The records that follow must be reproduced in full, with every picture excluded.
[[ Data for review open ]]
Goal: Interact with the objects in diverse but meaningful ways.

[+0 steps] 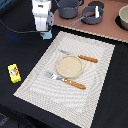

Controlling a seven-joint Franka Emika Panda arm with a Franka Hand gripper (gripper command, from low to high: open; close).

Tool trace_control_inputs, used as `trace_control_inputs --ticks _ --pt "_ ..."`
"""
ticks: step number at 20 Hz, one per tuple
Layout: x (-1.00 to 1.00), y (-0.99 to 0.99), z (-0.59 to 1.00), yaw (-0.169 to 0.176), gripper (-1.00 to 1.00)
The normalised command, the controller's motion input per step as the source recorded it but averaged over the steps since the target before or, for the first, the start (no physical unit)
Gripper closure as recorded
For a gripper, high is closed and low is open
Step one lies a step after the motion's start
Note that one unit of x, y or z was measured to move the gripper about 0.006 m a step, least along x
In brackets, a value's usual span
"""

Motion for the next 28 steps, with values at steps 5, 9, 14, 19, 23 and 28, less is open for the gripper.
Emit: trace_control_inputs --ticks 5,9,14,19,23,28 --pt "-0.19 -0.04 -0.19 0.071 -1.0" --pt "-0.17 -0.06 -0.18 0.066 -1.0" --pt "0.0 -0.02 -0.1 0.037 -1.0" --pt "0.05 -0.02 -0.04 0.023 1.0" --pt "0.13 0.0 0.0 0.0 1.0" --pt "0.07 0.0 0.0 0.0 1.0"
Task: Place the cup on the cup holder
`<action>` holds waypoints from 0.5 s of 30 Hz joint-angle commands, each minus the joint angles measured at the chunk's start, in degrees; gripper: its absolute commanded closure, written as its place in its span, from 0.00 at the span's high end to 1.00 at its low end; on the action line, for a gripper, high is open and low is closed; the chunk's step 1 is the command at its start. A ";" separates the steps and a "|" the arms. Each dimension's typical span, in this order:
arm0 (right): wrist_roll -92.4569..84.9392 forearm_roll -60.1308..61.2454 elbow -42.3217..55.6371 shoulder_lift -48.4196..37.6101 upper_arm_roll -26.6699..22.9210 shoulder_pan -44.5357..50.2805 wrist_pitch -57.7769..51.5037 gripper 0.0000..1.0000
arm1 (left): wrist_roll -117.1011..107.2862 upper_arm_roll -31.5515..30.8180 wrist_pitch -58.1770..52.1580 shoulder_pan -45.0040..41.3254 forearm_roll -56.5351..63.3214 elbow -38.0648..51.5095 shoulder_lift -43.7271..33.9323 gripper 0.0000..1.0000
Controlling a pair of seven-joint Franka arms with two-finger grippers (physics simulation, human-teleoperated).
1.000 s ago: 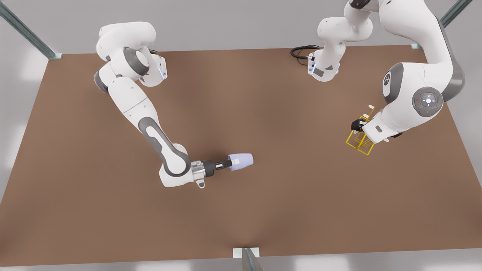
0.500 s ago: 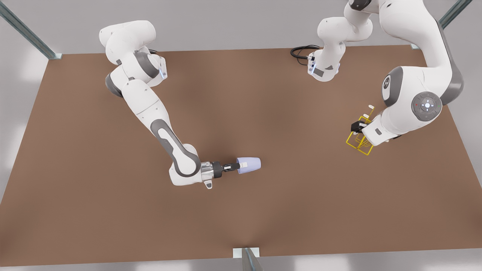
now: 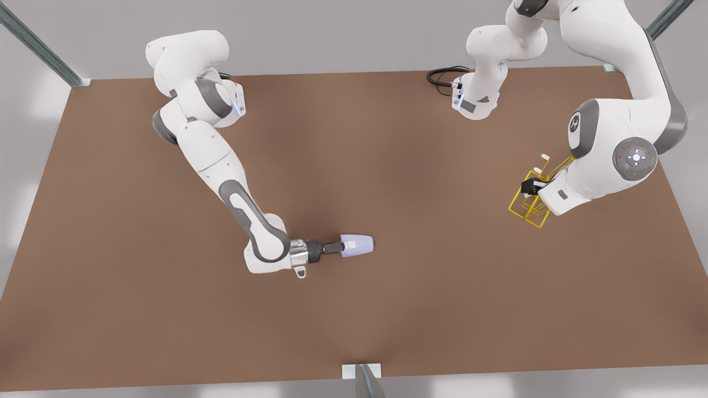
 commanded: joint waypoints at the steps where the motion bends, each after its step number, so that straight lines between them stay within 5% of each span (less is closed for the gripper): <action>1: -1.93 -0.35 -0.65 -0.15 0.02 -0.38 -0.45 1.00 | 0.03 0.02 -0.13 0.01 0.03 0.03 -0.06 1.00; 8: -1.84 -4.56 -4.87 -1.73 0.02 -5.99 -7.39 1.00 | -0.06 -0.07 -0.05 0.01 0.03 0.03 -0.06 1.00; 15: 8.42 -19.15 -5.14 -10.87 0.20 -18.39 -27.95 1.00 | 2.92 -0.33 1.97 -7.55 -0.15 0.29 0.99 1.00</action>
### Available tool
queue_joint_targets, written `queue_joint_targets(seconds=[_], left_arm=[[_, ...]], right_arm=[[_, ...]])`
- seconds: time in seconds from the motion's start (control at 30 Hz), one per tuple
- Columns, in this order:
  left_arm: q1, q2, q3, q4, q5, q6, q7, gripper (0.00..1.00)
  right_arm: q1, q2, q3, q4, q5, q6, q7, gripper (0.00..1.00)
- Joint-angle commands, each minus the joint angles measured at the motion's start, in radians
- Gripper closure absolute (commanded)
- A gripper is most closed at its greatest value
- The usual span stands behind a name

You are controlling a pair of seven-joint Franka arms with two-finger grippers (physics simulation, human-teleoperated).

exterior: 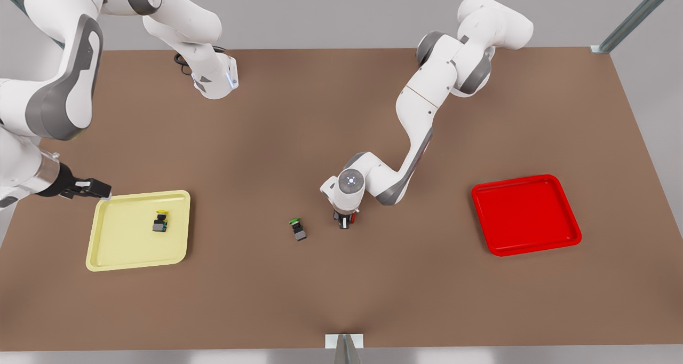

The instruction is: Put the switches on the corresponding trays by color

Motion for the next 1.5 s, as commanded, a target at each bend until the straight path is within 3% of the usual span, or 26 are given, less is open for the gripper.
queue_joint_targets(seconds=[0.0,0.43,0.67,0.87,1.0,1.03,1.3,1.47], left_arm=[[0.0,0.0,0.0,0.0,0.0,0.0,0.0,0.44],[-0.005,-0.003,0.0,0.0,0.0,0.014,-0.014,0.46],[0.006,-0.074,0.011,-0.011,0.004,-0.046,0.0,0.42],[0.135,-0.324,0.078,-0.35,-0.006,-0.041,0.235,0.42],[0.259,-0.477,0.137,-0.592,-0.008,0.031,0.471,0.42],[0.276,-0.52,0.164,-0.698,-0.008,0.138,0.523,0.42],[0.285,-0.572,0.386,-0.85,-0.128,0.149,0.879,0.42],[0.393,-0.568,0.431,-0.867,-0.128,0.147,1.038,0.38]], right_arm=[[0.0,0.0,0.0,0.0,0.0,-0.001,0.0,0.0],[-0.001,0.001,0.0,0.006,0.0,0.0,0.0,0.0],[-0.001,0.001,-0.002,0.006,0.0,0.0,0.0,0.0],[0.0,0.005,-0.002,0.017,0.0,0.002,0.0,0.0],[0.0,0.005,0.0,0.017,0.0,0.002,0.0,0.0],[0.0,0.005,-0.002,0.017,0.0,0.002,0.0,0.0],[0.0,0.005,0.0,0.017,0.0,0.0,0.0,0.0],[0.0,0.005,0.0,0.017,0.0,0.002,0.0,0.0]])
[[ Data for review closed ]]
§ **Answer space**
Goal: Interact with the objects in diverse but meaningful ways.

[+0 steps] 

Controlling a seven-joint Franka Emika Panda arm with a Franka Hand gripper (gripper command, from low to high: open; close).

Tool trace_control_inputs, used as `trace_control_inputs --ticks _ --pt "_ ..."`
"""
ticks: step number at 20 Hz, one per tuple
Layout: x (-1.00 to 1.00), y (-0.99 to 0.99), z (-0.59 to 1.00), yaw (-0.169 to 0.176), gripper (-1.00 to 1.00)
The normalised command, the controller's motion input per step as the source recorded it but averaged over the steps since the target before or, for the first, the start (no physical unit)
Gripper closure as recorded
For a gripper, high is closed and low is open
Step one lies a step after the motion's start
Note that one unit of x, y or z was measured to move the gripper about 0.006 m a step, least along x
In brackets, a value's usual span
"""

Motion for the next 28 steps, with values at steps 5, 9, 14, 19, 23 and 28, less is open for the gripper.
Emit: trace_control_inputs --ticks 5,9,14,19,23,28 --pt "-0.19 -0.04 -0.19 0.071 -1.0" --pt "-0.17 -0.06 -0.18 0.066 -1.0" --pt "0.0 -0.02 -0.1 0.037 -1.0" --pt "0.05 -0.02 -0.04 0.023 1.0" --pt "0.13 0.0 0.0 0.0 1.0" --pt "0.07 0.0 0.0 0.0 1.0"
Task: Place the cup on the cup holder
`<action>` holds waypoints from 0.5 s of 30 Hz joint-angle commands, each minus the joint angles measured at the chunk's start, in degrees; gripper: its absolute commanded closure, written as its place in its span, from 0.00 at the span's high end to 1.00 at its low end; on the action line, for a gripper, high is open and low is closed; the chunk's step 1 is the command at its start. A ";" separates the steps and a "|" the arms. Each dimension's typical span, in this order:
arm0 (right): wrist_roll -92.4569..84.9392 forearm_roll -60.1308..61.2454 elbow -42.3217..55.6371 shoulder_lift -48.4196..37.6101 upper_arm_roll -26.6699..22.9210 shoulder_pan -44.5357..50.2805 wrist_pitch -57.7769..51.5037 gripper 0.0000..1.0000
arm1 (left): wrist_roll -117.1011..107.2862 upper_arm_roll -31.5515..30.8180 wrist_pitch -58.1770..52.1580 shoulder_pan -45.0040..41.3254 forearm_roll -56.5351..63.3214 elbow -38.0648..51.5095 shoulder_lift -43.7271..33.9323 gripper 0.0000..1.0000
Controlling a pair of seven-joint Franka arms with two-finger grippers (physics simulation, human-teleoperated).
1.000 s ago: 
0.500 s ago: 
now: 
 commanded: joint waypoints at the steps where the motion bends, each after its step number, so that straight lines between them stay within 5% of each span (less is closed for the gripper): <action>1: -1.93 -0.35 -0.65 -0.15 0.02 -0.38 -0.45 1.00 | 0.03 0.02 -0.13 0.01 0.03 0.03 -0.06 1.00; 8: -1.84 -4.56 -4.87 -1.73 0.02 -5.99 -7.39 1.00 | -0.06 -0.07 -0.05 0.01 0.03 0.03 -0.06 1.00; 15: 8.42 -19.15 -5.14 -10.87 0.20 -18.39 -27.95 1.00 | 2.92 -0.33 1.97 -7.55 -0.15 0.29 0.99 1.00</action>
### Available tool
queue_joint_targets, written `queue_joint_targets(seconds=[_], left_arm=[[_, ...]], right_arm=[[_, ...]])`
- seconds: time in seconds from the motion's start (control at 30 Hz), one per tuple
- Columns, in this order:
  left_arm: q1, q2, q3, q4, q5, q6, q7, gripper (0.00..1.00)
  right_arm: q1, q2, q3, q4, q5, q6, q7, gripper (0.00..1.00)
- Joint-angle commands, each minus the joint angles measured at the motion's start, in radians
- Gripper closure absolute (commanded)
- A gripper is most closed at its greatest value
- The usual span stands behind a name

You are controlling a pair of seven-joint Franka arms with two-finger grippers (physics simulation, human-teleoperated).

exterior: 

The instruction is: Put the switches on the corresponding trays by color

Motion for the next 1.5 s, as commanded, a target at each bend until the straight path is within 3% of the usual span, or 26 are given, less is open for the gripper.
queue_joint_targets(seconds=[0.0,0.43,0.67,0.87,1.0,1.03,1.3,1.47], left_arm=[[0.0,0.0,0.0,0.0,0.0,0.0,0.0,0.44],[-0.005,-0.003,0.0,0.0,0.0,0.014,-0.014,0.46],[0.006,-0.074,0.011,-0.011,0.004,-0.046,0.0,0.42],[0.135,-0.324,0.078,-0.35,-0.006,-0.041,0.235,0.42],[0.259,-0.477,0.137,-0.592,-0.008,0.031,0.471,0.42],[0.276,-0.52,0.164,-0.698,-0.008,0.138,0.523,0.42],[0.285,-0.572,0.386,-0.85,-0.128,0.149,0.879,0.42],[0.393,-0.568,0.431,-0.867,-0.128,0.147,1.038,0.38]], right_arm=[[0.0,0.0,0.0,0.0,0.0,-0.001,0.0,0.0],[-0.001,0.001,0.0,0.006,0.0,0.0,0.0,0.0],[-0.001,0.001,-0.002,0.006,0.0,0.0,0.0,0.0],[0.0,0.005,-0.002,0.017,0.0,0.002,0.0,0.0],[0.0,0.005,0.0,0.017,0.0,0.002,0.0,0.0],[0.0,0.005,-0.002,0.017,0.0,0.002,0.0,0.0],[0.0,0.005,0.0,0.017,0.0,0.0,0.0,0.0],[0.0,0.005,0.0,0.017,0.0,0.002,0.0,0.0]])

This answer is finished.